Give back each line of the material that contains the word "camera".

### [EXTRACTED ENTRIES]
....

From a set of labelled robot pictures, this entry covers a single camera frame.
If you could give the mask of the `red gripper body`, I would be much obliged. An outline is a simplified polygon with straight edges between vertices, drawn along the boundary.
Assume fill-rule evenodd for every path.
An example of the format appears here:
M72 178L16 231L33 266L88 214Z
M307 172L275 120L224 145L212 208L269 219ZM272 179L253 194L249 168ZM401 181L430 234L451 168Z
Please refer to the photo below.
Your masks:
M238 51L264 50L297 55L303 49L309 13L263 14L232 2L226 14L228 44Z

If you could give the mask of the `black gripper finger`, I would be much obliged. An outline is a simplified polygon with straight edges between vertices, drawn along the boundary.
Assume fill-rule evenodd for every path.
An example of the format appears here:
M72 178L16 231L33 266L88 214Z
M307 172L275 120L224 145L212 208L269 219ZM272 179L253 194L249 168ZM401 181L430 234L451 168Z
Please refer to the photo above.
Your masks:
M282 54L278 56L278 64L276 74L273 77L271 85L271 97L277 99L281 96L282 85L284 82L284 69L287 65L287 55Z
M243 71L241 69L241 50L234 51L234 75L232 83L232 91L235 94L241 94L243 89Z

....

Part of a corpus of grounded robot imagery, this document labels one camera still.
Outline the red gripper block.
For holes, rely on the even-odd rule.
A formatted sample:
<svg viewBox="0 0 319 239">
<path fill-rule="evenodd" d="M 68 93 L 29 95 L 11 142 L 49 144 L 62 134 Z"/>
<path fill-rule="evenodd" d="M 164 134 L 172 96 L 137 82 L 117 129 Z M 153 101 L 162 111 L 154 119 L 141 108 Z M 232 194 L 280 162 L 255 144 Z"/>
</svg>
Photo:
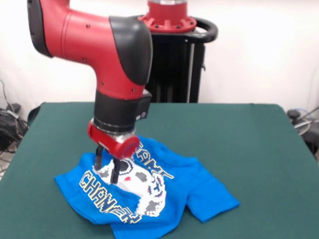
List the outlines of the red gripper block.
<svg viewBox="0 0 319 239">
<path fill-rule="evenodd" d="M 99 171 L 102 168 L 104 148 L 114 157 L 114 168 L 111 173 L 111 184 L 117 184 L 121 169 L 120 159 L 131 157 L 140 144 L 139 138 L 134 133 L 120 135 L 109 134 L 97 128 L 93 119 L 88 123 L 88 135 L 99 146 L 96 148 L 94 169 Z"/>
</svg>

....

### [RESULT OF THIS TASK]
From a set of labelled robot pictures, this entry covers a single camera frame.
Part of a corpus of grounded robot imagery, this document labels one camera still.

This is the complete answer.